Do You Know What iCloud Does? Part I

Written by: Joe Martin

Do you know what iCloud does?  I have to admit that the first time I was asked I answered that question with an incredible amount of confidence.  I know "pretty much everything".  I was to learn that that wasn't the reality . . . 

The part of the iCloud that I did understand I knew pretty well, but what I didn't know was just how much iCloud can do.  As I'm writing this iCloud is changing even more everyday as Yosemite on Mac computers and iOS 8 continue to evolve.  And with the recent release of the Apple Watch new things are on the horizon with iCloud for sure.

The first thing that I find most relevant to the "what does iCloud do" conversation is the backing up of that portable computer you carry around that you sometimes make phone calls with . . . your iPhone.  Although this post applies equally to your iPad and iPod as well.  Your devices come with an iCloud account that includes 5GB of free storage and of course for a minimal charge you can buy more.  The 5GB of storage is used to backup data from your apps (app information, scores and your info), your contacts, notes and of course your photos.  For me, I take a ton of pictures so the extra storage is great and makes me feel secure knowing that my pics and memories are safe from my propensity to drop my phone more than I care to admit to.  This backup is there in case you accidentally destroy your phone or you get a new one.  

One of the big misunderstandings about the iCloud backup is people think it's like a DropBox account or a "drag and drop" backup account for your phone - it's not.  If you turn on the iCloud backup feature on your device it will back up all your data.  But if you have a Mac/Apple computer running Yosemite (latest Apple operating system on their computers) then if you can save individual files to iCloud but IT MUST START on the computer.  So if you have iDevices and want to back them up, but not an Apple computer, turn on iCloud.  If you want to back up individual files and have a Mac/Apple computer then start the backup process from there.    If you want to keep some of your pictures but don't want them taking up room on your device, download them to a computer and delete those you don't want.  Then you can delete them from your device to make more room.  To be clear, once you do this, those pictures will be removed from the iCloud backup, because they have been deleted from your device.  Now the computer you saved your photos to is the only place they exist so you may want to have some kind of off-site or external backup for that device too, just in case.   

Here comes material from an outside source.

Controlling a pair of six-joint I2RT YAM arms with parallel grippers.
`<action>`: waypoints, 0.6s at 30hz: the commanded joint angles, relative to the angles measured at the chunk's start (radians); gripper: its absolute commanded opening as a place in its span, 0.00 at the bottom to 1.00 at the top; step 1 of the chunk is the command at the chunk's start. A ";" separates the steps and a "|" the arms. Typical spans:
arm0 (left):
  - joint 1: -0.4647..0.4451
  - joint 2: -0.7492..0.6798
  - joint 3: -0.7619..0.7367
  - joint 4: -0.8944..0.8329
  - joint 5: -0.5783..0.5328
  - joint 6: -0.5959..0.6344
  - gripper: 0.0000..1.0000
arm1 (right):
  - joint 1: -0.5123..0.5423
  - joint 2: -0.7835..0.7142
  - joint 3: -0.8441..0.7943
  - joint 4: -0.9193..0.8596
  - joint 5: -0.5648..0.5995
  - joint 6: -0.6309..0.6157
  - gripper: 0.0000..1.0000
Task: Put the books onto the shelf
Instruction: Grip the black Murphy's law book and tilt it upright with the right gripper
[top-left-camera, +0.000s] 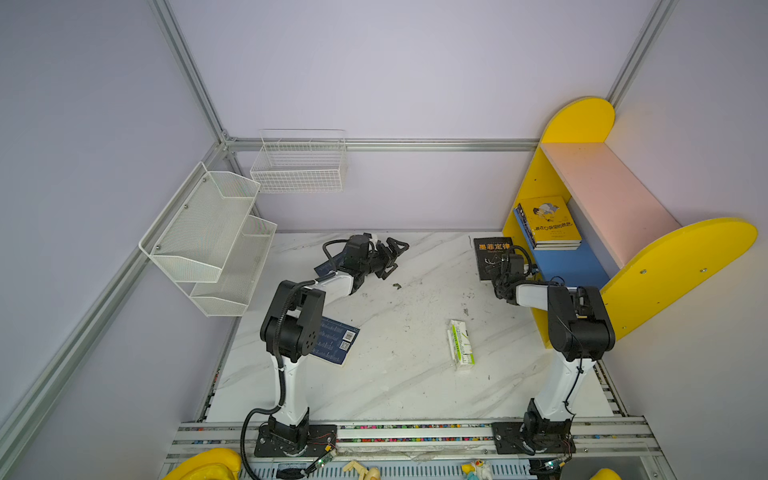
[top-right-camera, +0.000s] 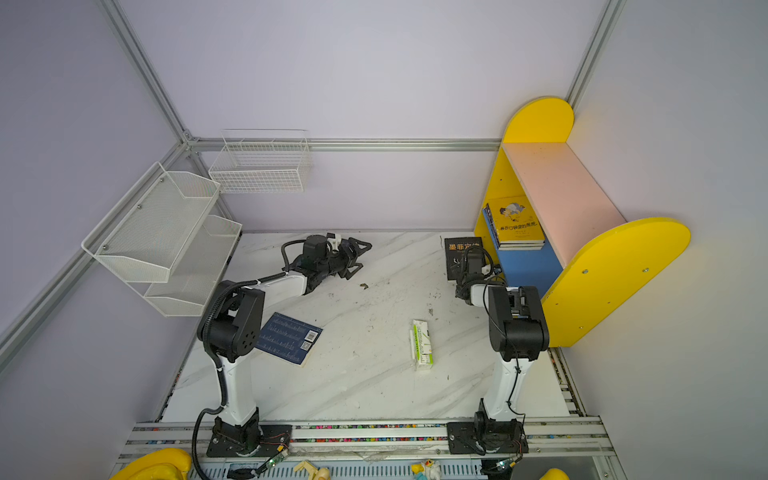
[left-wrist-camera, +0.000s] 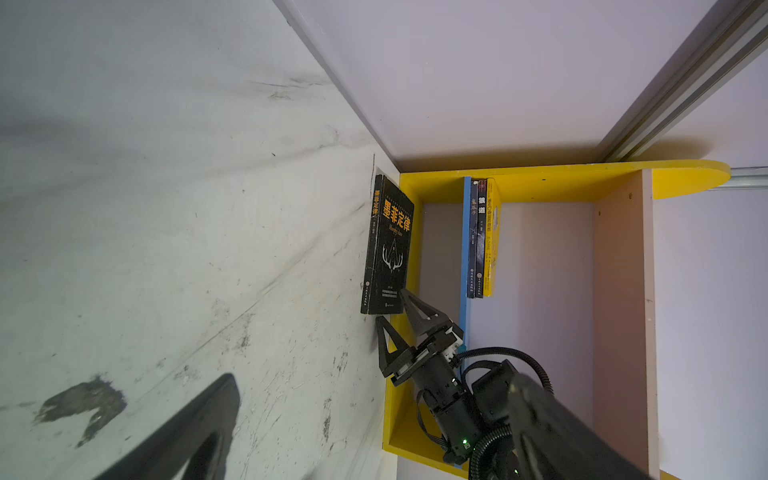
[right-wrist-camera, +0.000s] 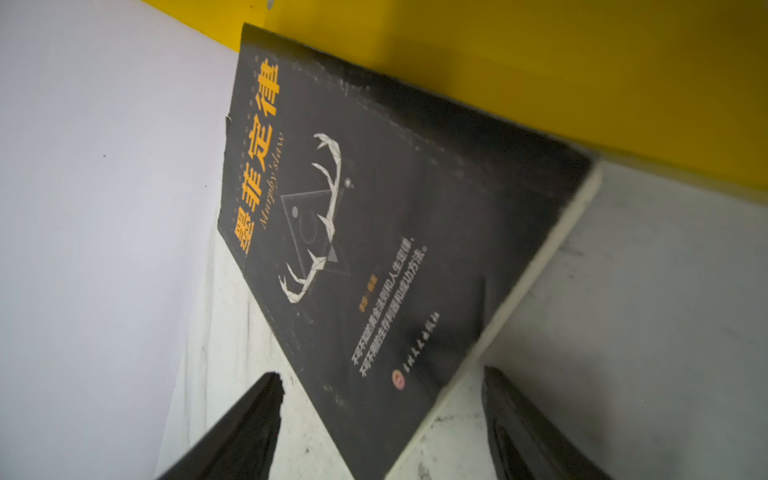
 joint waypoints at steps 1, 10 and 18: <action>-0.003 -0.052 0.055 0.001 -0.016 0.016 1.00 | -0.099 0.056 -0.029 0.036 0.111 0.011 0.77; -0.006 -0.061 0.027 0.007 -0.050 0.013 1.00 | -0.097 0.105 -0.121 0.445 -0.378 0.110 0.73; -0.012 -0.035 0.044 0.026 -0.030 -0.003 1.00 | -0.050 0.233 0.056 0.500 -0.528 0.056 0.66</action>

So if having a "in case of emergency" backup is something that you would like then make sure you turn it on.  When you turn on your iCloud backup you are allowing Apple to store your data. Your documents, you pictures, your information, everything you put on your device will be stored on their servers.  And don't worry about your data being safe, all of Apple's iCloud storage is secured using security protocols.  To turn it on open up your iPhone/iPad/iPod and open up settings>iCloud>Storage&Backup and then tap "Backup Now" and make sure that the little tab is green.  And that's it.  It's automatic, but the big thing here is YOU HAVE TO BE CONNECTED TO WIFI FOR iCLOUD BACKUP TO WORK.  It won't backup via your cell network.  

Now, if anything happens to your Apple device, then once you get your new device, turn it on and download your last backup and the device will look exactly the same as you old device did when the last backup was taken.  I've luckily only used it once out of need and have seen many people benefit from having that iCloud backup when that oops moment happens to their device.